Senate Votes to Halt True Lender Rule

The US Senate has voted to nullify the rule issued by the Office of the Comptroller of the Currency (OCC) entitled the National Banks and Federal Savings Associations as Lenders and published on October 30, 2020. The vote in the Senate was largely along party lines with Republican Senators Collins and Rubio crossing over to support the Democrat-sponsored resolution.

This resolution impacts the “True Lender” rule that is of concern for some Fintech lenders which may originate loans in partnership with banks.

In brief, as explained by JD Supra, a nationally chartered bank is subject only to the usury limits of the bank’s home state when issuing loans. Each state sets these lending limits independently. Federal law allows banks to apply the interest rates set in the bank’s home state to borrowers in other states. When banks have made loans in partnership with Fintechs, some have argued that the bank is not the true lender, and federal preemption should not apply.

The OCC had attempted to clarify a dicey situation pertaining to lending relationships between banks and third parties, such as Fintechs, that may facilitate access to affordable credit and thus benefit consumers. The uncertainty about the legal framework that applies to loans made as part of these relationships was fogged by the fact that each state has different lending rules.

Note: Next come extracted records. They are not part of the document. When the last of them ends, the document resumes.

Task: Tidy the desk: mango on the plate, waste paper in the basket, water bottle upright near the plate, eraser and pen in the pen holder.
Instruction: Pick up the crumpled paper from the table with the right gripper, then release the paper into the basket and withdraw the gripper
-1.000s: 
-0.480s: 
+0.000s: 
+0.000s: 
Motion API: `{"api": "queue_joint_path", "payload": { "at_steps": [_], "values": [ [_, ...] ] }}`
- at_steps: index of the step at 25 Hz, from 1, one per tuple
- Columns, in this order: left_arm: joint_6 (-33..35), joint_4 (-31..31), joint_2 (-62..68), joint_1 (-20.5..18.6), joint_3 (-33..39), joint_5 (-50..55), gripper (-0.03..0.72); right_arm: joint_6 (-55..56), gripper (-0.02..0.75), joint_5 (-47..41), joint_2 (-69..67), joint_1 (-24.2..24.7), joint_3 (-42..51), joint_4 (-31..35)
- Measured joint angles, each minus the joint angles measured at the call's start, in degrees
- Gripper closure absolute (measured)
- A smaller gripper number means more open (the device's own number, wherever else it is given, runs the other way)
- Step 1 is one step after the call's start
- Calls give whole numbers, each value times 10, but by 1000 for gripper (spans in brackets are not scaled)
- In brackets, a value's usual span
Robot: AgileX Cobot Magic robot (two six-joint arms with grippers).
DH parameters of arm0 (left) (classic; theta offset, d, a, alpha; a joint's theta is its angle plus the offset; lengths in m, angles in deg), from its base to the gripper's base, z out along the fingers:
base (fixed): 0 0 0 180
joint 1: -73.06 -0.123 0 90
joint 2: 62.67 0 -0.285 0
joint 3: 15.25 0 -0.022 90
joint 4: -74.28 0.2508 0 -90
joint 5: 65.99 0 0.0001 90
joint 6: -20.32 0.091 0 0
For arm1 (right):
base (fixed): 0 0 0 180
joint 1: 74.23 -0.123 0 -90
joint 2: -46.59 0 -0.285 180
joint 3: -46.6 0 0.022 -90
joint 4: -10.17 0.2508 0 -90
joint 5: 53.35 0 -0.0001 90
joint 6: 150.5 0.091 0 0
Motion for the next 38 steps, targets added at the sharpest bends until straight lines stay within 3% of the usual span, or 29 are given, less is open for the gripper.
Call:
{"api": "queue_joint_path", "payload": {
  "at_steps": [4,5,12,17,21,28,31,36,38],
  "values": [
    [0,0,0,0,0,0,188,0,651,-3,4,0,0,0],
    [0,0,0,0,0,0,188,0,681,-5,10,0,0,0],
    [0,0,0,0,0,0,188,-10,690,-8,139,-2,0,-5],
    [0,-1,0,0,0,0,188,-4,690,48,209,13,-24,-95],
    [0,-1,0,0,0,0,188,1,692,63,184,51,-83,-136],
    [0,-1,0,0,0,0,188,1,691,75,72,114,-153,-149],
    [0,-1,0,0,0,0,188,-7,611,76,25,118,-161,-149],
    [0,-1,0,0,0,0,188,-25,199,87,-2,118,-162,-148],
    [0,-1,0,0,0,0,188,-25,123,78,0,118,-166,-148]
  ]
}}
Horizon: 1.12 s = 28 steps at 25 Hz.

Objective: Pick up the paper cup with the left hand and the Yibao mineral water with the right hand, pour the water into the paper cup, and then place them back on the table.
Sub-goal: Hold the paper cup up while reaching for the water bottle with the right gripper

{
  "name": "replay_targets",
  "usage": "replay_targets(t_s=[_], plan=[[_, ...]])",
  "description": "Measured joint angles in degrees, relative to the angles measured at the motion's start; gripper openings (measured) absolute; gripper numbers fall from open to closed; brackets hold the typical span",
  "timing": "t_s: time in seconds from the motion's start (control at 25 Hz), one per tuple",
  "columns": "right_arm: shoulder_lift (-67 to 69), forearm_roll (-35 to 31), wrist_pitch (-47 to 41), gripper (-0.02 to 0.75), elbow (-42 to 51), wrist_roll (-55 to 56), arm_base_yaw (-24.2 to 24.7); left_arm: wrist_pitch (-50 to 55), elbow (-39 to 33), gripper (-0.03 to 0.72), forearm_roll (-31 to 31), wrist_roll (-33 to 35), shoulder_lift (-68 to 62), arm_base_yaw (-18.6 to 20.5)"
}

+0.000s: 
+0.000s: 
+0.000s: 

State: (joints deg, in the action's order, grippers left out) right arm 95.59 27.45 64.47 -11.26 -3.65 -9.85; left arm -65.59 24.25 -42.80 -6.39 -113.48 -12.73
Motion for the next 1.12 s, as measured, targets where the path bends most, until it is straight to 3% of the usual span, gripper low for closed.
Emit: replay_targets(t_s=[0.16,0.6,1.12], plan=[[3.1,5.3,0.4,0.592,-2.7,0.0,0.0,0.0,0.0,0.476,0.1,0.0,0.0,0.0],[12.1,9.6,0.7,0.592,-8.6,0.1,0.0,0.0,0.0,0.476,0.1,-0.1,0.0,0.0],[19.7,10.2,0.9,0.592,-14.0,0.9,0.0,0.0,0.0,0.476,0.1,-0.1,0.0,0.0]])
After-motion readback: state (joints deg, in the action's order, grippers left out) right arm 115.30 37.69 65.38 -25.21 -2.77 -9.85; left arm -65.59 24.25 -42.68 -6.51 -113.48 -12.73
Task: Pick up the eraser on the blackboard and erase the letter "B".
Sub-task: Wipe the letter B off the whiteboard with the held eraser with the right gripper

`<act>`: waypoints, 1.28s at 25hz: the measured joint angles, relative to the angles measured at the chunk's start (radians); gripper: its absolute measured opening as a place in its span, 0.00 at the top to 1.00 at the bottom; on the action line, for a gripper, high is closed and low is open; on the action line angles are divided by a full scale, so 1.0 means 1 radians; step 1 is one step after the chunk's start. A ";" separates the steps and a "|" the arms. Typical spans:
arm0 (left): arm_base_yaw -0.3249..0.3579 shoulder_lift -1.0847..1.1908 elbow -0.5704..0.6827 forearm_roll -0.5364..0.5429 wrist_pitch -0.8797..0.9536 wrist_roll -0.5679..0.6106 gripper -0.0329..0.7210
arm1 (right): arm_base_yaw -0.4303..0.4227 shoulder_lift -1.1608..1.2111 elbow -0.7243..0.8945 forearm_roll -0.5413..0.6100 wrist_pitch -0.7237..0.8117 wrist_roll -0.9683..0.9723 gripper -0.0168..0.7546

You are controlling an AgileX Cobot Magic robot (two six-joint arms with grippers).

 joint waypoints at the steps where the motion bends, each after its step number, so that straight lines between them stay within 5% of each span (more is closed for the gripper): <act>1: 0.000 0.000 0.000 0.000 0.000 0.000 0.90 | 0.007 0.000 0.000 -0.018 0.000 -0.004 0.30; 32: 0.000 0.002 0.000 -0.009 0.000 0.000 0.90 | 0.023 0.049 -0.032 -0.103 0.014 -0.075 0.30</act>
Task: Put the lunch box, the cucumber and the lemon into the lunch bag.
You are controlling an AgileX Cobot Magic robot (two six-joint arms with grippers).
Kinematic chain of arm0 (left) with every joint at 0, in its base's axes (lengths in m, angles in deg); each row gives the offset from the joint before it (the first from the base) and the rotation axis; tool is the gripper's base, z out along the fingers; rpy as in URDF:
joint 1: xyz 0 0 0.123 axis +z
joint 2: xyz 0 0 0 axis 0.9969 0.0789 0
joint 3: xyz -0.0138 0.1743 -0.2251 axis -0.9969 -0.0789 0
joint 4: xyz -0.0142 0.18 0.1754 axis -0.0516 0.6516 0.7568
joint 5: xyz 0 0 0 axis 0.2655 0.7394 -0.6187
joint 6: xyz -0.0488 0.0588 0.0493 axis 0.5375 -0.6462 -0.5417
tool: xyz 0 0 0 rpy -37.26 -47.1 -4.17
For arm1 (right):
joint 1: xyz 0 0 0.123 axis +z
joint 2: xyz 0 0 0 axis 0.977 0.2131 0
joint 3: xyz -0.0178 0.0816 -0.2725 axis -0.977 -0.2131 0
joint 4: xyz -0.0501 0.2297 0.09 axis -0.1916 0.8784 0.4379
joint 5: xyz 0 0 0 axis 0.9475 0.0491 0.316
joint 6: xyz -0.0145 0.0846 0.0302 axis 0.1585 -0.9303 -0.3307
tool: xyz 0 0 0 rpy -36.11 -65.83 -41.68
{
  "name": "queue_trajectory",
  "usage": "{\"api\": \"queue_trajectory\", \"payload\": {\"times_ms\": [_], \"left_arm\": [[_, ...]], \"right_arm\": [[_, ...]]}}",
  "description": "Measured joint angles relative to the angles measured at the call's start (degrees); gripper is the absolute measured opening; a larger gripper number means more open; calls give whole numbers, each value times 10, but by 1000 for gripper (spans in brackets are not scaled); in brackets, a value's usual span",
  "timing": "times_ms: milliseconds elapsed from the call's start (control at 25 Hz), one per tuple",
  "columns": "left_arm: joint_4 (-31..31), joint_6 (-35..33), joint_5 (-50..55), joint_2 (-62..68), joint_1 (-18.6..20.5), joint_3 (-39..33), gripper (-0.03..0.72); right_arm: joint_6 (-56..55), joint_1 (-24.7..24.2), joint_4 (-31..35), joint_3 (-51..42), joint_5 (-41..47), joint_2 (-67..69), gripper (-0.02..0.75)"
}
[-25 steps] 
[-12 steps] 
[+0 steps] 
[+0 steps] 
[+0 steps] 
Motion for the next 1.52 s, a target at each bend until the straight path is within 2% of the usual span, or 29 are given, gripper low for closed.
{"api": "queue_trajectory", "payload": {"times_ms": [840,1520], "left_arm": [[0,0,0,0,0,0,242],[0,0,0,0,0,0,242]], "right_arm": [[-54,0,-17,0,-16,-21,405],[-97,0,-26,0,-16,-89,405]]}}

The OCC had said this uncertainty may discourage banks and third parties from entering into relationships, limit competition, and chill Fintech innovation that results from these partnerships, all of which may restrict access to affordable credit.

When the OCC proposed the True Lender clarification, Congressman Patrick McHenry, the Ranking Member on the House Financial Services Committee, issued a  statement in support of the OCC’s move calling it an “important step toward providing clarity to banks and non-banks on the ‘true lender’ doctrine.” McHenry said the OCCs decision would “foster greater innovation in financial services—ultimately leading to greater financial inclusion.”

Now the joint resolution moves onto the House where it is expected to pass.